What is needed
What lines below include the word "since"? Copy each one.

Stored data
--

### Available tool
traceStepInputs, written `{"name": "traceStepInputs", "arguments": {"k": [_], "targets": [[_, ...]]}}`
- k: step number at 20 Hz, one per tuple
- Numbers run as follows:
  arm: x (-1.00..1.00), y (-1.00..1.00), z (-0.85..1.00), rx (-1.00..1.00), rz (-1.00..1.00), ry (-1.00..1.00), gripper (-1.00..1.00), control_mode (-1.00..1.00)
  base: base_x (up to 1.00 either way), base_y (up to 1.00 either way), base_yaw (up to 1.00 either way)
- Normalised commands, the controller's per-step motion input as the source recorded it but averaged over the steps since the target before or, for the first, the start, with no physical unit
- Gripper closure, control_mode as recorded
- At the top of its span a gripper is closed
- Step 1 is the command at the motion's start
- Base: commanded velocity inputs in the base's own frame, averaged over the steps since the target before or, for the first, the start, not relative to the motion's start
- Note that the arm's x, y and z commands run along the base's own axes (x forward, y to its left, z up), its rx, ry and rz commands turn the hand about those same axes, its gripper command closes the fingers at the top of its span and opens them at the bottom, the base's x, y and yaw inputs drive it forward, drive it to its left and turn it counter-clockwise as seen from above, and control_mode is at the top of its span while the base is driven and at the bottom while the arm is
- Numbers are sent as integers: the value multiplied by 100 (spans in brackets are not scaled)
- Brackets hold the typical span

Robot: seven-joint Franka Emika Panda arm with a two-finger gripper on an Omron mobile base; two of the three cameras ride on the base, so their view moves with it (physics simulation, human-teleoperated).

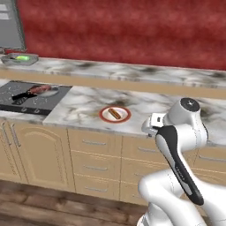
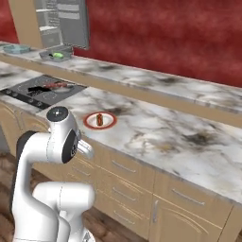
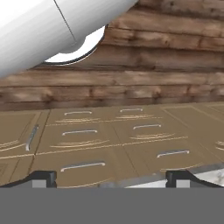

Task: Place the cold items (corn and cucumber) from the fridge in one tupperware on the dining counter. Place the warm items (kebab skewer and hot dog) in the stove area in another tupperware.

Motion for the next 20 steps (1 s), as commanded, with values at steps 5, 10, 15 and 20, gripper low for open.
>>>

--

Answer for this exercise
- Normalised commands, the controller's per-step motion input as the source recorded it but averaged over the steps since the target before or, for the first, the start, with no physical unit
- Base: commanded velocity inputs in the base's own frame, averaged over the steps since the target before or, for the first, the start, not relative to the motion's start

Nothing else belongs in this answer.